[EXTRACTED RECORDS]:
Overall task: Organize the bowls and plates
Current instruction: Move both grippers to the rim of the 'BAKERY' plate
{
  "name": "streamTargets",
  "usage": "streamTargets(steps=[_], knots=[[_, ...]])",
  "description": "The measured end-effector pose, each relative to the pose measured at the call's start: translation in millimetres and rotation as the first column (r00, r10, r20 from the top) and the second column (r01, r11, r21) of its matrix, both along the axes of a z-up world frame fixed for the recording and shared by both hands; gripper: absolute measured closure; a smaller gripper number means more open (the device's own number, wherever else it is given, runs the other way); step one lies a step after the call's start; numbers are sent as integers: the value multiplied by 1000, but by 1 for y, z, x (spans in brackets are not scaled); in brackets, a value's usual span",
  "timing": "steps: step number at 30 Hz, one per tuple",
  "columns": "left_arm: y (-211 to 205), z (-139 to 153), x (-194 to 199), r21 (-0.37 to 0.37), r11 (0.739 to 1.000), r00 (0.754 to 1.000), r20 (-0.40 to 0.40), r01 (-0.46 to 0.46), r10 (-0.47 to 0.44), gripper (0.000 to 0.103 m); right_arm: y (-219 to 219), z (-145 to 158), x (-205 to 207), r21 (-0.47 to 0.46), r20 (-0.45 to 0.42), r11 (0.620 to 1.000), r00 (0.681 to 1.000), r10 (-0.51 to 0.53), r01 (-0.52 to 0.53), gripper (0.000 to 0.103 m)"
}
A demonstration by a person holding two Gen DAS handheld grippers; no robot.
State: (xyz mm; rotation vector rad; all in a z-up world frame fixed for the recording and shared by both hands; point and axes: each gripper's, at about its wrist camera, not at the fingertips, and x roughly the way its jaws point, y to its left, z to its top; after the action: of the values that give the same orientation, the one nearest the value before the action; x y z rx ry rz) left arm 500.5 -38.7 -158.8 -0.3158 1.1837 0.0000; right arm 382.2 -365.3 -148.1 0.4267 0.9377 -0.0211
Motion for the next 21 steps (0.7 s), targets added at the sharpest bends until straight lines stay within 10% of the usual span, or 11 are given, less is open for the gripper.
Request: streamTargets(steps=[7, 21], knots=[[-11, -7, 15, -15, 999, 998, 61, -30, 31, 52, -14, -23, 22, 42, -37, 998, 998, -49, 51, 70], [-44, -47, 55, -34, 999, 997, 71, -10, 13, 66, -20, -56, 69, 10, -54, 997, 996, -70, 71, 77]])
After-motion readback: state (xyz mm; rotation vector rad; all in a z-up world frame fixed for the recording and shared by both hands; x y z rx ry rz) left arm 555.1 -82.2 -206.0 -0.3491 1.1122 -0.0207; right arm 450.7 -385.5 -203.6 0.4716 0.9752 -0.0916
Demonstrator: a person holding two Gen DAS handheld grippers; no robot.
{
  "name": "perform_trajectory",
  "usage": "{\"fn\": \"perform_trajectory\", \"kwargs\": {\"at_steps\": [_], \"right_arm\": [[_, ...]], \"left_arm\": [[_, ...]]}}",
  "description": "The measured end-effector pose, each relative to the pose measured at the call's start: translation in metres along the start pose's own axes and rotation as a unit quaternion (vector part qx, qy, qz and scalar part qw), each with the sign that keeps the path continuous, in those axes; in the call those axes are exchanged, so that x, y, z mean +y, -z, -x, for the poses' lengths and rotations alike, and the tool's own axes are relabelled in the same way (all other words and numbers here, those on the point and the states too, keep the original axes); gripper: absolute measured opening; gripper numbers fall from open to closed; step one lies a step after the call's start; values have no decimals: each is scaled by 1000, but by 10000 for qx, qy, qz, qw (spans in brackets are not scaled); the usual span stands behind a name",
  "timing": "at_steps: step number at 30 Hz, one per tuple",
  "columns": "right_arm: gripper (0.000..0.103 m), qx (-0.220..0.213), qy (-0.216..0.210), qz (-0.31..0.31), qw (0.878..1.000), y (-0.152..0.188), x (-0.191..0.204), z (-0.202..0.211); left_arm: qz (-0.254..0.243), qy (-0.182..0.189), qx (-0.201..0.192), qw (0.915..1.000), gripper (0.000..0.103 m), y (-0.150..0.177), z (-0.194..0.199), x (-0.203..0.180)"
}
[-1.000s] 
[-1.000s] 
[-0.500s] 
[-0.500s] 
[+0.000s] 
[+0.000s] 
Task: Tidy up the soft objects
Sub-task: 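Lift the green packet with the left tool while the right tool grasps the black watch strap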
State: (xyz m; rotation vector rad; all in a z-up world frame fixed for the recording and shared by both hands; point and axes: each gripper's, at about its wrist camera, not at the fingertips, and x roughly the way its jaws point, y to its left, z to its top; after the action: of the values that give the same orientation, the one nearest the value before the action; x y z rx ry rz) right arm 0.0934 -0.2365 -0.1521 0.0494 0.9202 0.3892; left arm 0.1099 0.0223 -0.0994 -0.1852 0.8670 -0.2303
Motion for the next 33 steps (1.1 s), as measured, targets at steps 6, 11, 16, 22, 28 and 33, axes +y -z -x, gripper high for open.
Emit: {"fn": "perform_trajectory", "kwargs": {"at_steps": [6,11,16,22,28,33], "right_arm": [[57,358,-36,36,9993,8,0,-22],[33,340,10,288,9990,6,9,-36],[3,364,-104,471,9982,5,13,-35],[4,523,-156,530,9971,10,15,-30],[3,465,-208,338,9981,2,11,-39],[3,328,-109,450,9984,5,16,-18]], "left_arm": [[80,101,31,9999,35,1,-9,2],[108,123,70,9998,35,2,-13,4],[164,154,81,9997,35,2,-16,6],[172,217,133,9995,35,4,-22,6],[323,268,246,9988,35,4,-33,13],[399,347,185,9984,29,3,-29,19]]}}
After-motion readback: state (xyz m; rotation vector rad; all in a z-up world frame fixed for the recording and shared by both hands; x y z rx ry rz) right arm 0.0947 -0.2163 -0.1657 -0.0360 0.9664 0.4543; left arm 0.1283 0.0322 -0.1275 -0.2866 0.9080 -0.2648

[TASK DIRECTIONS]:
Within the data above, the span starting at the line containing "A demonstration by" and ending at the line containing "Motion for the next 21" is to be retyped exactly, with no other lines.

[THE COMPLETED TASK]:
A demonstration by a person holding two Gen DAS handheld grippers; no robot.
State: (xyz mm; rotation vector rad; all in a z-up world frame fixed for the recording and shared by both hands; point and axes: each gripper's, at about its wrist camera, not at the fingertips, and x roughly the way its jaws point, y to its left, z to its top; after the action: of the values that give the same orientation, the one nearest the value before the action; x y z rx ry rz) left arm 500.5 -38.7 -158.8 -0.3158 1.1837 0.0000; right arm 382.2 -365.3 -148.1 0.4267 0.9377 -0.0211
Motion for the next 21 steps (0.7 s), targets added at the sharpest bends until straight lines stay within 10% of the usual span, or 11 are given, less is open for the gripper.

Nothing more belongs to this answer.